Your answer should be the data below, reproduced with nothing changed.
>>>>
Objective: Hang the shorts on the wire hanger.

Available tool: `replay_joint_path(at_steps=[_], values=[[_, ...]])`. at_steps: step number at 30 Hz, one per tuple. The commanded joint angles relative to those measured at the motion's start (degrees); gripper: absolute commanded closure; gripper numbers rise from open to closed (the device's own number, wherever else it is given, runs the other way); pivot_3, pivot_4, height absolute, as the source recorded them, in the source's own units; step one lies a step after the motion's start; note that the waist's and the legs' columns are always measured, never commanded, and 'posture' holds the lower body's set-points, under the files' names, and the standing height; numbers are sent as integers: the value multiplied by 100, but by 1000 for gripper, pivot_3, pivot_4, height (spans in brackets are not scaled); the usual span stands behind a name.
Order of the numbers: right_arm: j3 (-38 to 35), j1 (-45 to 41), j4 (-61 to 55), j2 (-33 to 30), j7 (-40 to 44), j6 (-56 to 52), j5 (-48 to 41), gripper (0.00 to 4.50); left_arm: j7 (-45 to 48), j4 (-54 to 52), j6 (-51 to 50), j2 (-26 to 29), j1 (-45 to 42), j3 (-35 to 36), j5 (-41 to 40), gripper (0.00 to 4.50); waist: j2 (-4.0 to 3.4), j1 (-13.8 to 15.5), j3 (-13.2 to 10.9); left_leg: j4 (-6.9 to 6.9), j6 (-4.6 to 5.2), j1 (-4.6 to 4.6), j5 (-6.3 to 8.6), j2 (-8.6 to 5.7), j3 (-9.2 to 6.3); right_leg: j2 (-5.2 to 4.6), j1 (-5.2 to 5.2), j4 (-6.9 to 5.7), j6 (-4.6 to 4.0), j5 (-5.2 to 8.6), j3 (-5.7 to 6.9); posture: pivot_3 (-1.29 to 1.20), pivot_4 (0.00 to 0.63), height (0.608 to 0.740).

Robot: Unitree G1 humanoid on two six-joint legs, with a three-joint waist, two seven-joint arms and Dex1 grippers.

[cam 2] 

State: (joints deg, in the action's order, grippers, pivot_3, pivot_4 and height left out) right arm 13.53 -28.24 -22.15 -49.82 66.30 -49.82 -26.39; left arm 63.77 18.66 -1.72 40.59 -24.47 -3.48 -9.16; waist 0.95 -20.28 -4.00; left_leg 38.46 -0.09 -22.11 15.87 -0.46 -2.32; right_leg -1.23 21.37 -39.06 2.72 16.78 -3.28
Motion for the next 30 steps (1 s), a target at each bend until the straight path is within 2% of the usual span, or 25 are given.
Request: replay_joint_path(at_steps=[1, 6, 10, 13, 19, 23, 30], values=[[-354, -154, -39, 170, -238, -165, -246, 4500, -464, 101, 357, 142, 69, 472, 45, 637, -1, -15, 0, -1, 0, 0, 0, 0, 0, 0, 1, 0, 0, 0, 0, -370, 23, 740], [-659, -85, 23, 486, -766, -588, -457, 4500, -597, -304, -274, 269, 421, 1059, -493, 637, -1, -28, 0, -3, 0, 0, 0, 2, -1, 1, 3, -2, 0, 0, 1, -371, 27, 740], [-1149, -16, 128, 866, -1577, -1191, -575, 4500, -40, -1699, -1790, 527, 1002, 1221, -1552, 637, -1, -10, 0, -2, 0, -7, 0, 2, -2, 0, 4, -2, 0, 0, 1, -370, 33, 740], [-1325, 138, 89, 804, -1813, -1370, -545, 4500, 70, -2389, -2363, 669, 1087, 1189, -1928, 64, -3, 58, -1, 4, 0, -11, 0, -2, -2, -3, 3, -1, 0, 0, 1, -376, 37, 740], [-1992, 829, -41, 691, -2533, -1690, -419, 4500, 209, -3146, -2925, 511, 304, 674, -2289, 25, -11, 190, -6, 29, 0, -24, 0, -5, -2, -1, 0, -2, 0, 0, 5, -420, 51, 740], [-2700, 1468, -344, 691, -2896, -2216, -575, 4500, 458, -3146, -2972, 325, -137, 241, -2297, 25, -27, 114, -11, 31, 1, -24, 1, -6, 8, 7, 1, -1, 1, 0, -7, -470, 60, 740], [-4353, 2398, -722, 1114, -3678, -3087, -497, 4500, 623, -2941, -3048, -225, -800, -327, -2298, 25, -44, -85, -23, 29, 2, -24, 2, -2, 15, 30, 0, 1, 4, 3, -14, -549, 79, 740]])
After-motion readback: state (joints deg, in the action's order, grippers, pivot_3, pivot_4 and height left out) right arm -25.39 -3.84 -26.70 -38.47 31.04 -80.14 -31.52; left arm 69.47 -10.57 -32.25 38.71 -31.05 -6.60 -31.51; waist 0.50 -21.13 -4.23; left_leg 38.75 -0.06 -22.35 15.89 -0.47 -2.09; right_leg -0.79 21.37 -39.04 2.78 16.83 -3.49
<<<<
Response for this exercise »
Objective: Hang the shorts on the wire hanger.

Available tool: `replay_joint_path(at_steps=[_], values=[[_, ...]])`. at_steps: step number at 30 Hz, one per tuple. The commanded joint angles relative to those measured at the motion's start (degrees); gripper: absolute commanded closure; gripper numbers rise from open to closed (the device's own number, wherever else it is given, runs the other way); pivot_3, pivot_4, height absolute, as the source recorded them, in the source's own units; step one lies a step after the motion's start; note that the waist's and the legs' columns are always measured, never commanded, and 'posture' holds the lower body's set-points, under the files' names, and the standing height; numbers are sent as integers: the value multiplied by 100, but by 1000 for gripper, pivot_3, pivot_4, height (spans in brackets are not scaled); the usual span stands behind a name.
Order of the numbers: right_arm: j3 (-38 to 35), j1 (-45 to 41), j4 (-61 to 55), j2 (-33 to 30), j7 (-40 to 44), j6 (-56 to 52), j5 (-48 to 41), gripper (0.00 to 4.50); left_arm: j7 (-45 to 48), j4 (-54 to 52), j6 (-51 to 50), j2 (-26 to 29), j1 (-45 to 42), j3 (-35 to 36), j5 (-41 to 40), gripper (0.00 to 4.50); waist: j2 (-4.0 to 3.4), j1 (-13.8 to 15.5), j3 (-13.2 to 10.9); left_leg: j4 (-6.9 to 6.9), j6 (-4.6 to 5.2), j1 (-4.6 to 4.6), j5 (-6.3 to 8.6), j2 (-8.6 to 5.7), j3 (-9.2 to 6.3); right_leg: j2 (-5.2 to 4.6), j1 (-5.2 to 5.2), j4 (-6.9 to 5.7), j6 (-4.6 to 4.0), j5 (-5.2 to 8.6), j3 (-5.7 to 6.9); posture: pivot_3 (-1.29 to 1.20), pivot_4 (0.00 to 0.63), height (0.608 to 0.740).

Robot: Unitree G1 humanoid on two six-joint legs, with a three-joint waist, two seven-joint arms and Dex1 grippers.

[cam 2] 

State: (joints deg, in the action's order, grippers, pivot_3, pivot_4 and height left out) right arm 13.53 -28.24 -22.15 -49.82 66.30 -49.82 -26.39; left arm 63.77 18.66 -1.72 40.59 -24.47 -3.48 -9.16; waist 0.95 -20.28 -4.00; left_leg 38.46 -0.09 -22.11 15.87 -0.46 -2.32; right_leg -1.23 21.37 -39.06 2.72 16.78 -3.28
Motion for the next 30 steps (1 s), a target at each bend until the straight path is within 2% of the usual span, or 25 are given.
Request: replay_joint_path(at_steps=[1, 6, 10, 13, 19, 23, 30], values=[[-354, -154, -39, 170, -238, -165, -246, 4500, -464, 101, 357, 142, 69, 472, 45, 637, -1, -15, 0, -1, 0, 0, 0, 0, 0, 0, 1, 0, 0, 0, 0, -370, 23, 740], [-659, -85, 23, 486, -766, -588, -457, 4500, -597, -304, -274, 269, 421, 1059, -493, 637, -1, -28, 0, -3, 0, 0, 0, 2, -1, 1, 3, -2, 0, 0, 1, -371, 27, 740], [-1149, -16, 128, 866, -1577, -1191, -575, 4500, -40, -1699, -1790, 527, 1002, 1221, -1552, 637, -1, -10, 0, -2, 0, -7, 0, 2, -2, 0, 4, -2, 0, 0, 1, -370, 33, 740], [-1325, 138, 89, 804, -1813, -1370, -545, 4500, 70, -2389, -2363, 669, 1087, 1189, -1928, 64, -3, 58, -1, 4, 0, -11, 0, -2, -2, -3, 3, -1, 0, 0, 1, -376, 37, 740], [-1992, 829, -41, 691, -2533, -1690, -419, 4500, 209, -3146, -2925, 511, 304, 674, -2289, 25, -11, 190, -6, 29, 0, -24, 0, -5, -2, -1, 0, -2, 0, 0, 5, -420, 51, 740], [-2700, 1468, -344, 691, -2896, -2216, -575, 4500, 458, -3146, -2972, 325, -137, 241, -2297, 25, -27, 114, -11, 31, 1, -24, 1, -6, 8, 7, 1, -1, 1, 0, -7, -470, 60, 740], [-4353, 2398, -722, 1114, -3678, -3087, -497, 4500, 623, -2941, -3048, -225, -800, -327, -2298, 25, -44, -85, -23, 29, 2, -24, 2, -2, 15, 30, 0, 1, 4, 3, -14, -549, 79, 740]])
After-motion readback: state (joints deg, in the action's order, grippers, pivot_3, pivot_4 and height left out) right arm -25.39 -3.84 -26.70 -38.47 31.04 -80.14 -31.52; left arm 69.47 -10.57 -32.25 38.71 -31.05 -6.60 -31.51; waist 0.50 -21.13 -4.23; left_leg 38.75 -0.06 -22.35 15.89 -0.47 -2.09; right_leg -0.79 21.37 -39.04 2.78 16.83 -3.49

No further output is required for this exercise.